**ASSIGNED TASK**
Write out the listing again, exactly as it appears below.

· · · · · · ·

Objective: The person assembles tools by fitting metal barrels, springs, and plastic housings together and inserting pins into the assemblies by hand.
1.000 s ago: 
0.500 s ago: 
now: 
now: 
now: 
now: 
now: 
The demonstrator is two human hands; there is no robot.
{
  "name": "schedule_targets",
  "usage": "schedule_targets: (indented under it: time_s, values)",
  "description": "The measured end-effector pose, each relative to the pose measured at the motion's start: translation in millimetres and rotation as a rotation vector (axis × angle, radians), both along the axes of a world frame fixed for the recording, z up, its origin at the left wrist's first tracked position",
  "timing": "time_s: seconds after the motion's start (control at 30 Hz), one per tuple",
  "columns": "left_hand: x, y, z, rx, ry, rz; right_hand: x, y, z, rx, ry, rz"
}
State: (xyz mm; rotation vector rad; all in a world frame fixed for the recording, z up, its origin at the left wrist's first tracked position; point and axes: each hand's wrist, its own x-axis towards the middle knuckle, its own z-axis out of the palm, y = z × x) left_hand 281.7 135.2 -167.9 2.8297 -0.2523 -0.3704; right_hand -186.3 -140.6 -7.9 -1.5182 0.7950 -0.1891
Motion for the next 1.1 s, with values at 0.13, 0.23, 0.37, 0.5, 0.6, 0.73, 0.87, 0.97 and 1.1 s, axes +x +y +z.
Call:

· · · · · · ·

**RESPONSE TO THE EXERCISE**
Objective: The person assembles tools by fitting metal barrels, springs, and plastic housings together and inserting pins into the assemblies by hand.
1.000 s ago: 
0.500 s ago: 
now: 
now: 
now: 
now: 
now: 
The demonstrator is two human hands; there is no robot.
{
  "name": "schedule_targets",
  "usage": "schedule_targets: (indented under it: time_s, values)",
  "description": "The measured end-effector pose, each relative to the pose measured at the motion's start: translation in millimetres and rotation as a rotation vector (axis × angle, radians), both along the axes of a world frame fixed for the recording, z up, its origin at the left wrist's first tracked position",
  "timing": "time_s: seconds after the motion's start (control at 30 Hz), one per tuple",
  "columns": "left_hand: x, y, z, rx, ry, rz; right_hand: x, y, z, rx, ry, rz"
}
State: (xyz mm; rotation vector rad; all in a world frame fixed for the recording, z up, its origin at the left wrist's first tracked position; point and axes: each hand's wrist, its own x-axis towards the middle knuckle, its own z-axis out of the palm, y = z × x) left_hand 281.7 135.2 -167.9 2.8297 -0.2523 -0.3704; right_hand -186.3 -140.6 -7.9 -1.5182 0.7950 -0.1891
Motion for the next 1.1 s, with values at 0.13, 0.23, 0.37, 0.5, 0.6, 0.73, 0.87, 0.97 and 1.1 s, axes +x +y +z.
Call:

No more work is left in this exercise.